### Exercise instructions
Write out the following listing's lines from the one with "<point>613,210</point>" to the one with "<point>556,293</point>", exactly, with both included and no others.

### Data to process

•••

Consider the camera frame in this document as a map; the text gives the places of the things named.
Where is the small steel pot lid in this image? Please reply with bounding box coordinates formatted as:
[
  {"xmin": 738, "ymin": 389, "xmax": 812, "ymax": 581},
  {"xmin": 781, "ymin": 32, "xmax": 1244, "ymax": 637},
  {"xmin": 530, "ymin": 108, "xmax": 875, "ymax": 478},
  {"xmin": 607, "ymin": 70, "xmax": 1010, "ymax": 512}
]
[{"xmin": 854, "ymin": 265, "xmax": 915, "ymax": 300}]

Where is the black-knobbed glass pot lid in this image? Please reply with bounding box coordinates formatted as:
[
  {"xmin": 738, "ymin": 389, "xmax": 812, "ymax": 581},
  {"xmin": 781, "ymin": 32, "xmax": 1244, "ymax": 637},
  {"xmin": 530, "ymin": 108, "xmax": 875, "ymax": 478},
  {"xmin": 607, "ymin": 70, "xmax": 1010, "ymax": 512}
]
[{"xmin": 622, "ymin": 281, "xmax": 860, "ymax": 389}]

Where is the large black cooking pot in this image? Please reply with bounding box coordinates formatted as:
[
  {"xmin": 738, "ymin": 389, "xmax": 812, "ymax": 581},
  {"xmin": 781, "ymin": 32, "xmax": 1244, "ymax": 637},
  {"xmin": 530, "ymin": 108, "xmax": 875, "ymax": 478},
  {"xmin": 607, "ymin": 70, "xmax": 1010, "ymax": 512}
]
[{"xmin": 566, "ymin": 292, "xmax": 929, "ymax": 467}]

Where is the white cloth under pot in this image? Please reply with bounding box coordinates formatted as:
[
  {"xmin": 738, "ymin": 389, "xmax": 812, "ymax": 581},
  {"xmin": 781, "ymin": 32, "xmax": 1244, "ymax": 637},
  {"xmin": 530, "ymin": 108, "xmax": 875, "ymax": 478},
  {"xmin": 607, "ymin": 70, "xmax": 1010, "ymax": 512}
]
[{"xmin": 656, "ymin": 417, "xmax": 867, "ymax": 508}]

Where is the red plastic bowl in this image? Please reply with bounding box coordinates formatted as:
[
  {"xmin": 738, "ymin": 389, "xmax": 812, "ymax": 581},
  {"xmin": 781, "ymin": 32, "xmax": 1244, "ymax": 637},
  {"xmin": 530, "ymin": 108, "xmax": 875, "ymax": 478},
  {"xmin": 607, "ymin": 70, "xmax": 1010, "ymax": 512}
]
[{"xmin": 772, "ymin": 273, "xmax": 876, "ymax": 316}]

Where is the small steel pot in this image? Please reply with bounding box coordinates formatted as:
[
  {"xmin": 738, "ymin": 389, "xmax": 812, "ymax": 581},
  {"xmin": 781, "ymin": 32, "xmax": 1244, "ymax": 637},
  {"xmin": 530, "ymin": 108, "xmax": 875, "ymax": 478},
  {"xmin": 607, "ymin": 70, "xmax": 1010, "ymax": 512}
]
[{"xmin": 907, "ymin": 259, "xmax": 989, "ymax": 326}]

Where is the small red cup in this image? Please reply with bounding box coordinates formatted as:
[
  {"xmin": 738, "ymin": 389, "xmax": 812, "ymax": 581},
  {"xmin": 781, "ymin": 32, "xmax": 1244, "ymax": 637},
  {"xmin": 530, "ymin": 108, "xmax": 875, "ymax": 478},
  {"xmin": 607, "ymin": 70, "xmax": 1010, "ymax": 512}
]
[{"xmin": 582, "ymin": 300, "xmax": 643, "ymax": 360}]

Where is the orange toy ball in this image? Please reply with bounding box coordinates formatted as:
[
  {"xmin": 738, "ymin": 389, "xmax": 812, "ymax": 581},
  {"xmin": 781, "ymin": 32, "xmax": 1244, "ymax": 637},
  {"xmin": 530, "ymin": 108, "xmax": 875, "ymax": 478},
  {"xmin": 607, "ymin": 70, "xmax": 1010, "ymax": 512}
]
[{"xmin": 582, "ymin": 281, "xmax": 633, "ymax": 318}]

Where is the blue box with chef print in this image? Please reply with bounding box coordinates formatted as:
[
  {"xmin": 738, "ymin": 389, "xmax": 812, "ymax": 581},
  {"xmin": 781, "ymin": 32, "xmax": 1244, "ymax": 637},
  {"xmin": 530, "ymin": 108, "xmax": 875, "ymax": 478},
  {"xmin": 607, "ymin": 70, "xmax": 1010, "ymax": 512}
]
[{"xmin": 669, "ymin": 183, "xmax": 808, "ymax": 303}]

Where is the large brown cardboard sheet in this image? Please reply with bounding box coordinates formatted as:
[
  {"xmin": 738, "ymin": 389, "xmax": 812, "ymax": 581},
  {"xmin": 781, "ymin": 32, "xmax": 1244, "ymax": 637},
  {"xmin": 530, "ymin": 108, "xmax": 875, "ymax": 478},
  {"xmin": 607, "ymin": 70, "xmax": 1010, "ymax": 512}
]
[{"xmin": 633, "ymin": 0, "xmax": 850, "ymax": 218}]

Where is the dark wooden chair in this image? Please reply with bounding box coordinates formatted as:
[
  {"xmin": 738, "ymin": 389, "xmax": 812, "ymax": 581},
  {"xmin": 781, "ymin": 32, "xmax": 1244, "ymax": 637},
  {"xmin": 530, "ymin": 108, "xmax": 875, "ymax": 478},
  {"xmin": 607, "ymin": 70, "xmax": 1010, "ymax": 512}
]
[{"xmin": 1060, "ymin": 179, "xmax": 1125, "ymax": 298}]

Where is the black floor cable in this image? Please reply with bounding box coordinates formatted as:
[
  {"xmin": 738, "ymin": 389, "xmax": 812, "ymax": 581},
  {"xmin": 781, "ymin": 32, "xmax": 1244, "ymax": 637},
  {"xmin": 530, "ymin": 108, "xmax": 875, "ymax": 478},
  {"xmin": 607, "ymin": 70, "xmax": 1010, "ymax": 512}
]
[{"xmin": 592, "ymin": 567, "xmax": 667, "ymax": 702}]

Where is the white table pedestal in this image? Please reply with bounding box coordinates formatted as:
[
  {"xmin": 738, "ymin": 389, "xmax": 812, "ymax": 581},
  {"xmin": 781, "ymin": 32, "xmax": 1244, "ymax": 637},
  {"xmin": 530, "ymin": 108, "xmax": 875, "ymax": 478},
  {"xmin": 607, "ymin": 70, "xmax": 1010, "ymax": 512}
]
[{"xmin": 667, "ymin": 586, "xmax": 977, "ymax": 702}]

•••

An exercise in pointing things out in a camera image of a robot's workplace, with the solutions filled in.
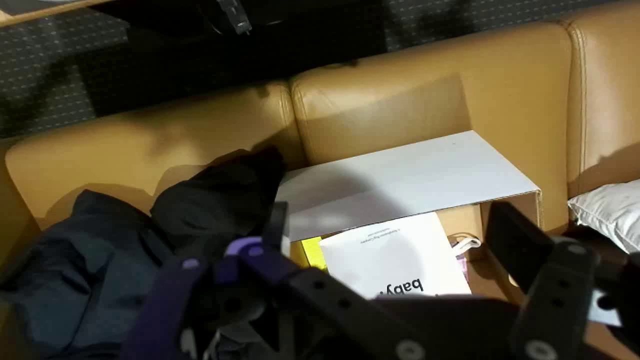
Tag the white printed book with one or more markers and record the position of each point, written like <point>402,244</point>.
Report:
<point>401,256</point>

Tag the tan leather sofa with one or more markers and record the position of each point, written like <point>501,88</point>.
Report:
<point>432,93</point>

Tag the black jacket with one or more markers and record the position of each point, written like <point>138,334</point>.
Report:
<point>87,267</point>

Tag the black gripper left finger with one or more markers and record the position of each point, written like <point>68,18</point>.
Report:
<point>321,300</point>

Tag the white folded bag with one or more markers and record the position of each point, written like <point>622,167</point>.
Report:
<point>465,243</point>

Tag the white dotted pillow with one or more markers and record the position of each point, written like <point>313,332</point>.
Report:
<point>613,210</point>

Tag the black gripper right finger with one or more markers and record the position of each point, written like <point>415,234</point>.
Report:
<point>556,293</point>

•••

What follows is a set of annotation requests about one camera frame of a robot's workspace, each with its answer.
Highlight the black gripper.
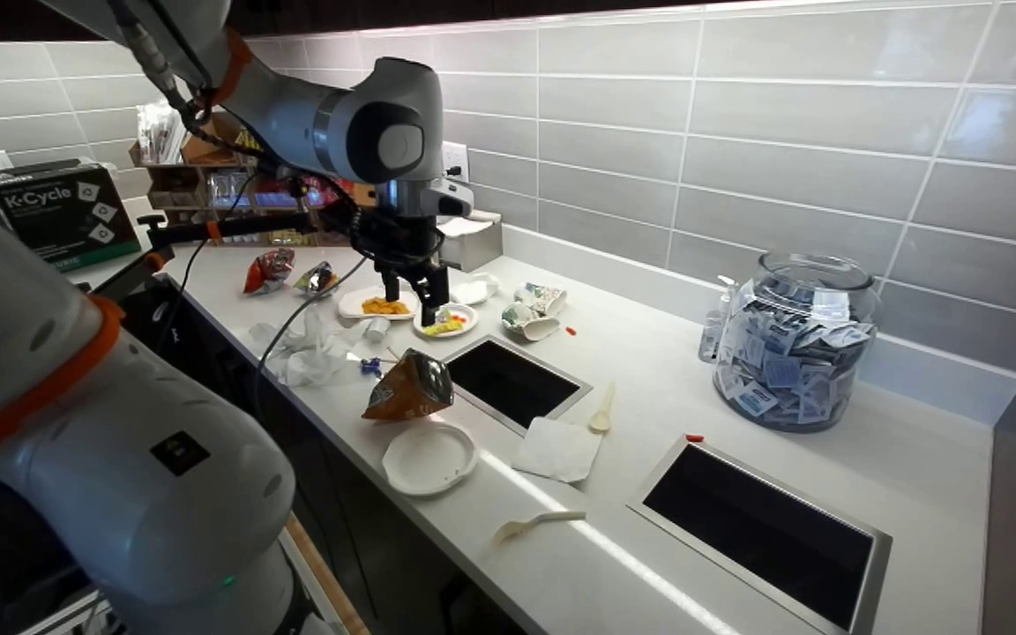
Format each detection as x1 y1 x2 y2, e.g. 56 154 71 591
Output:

•••

### Answer space
<point>613,210</point>

Tag the black gripper right finger with one or more markers and record the position of each point, written like <point>415,234</point>.
Report:
<point>556,293</point>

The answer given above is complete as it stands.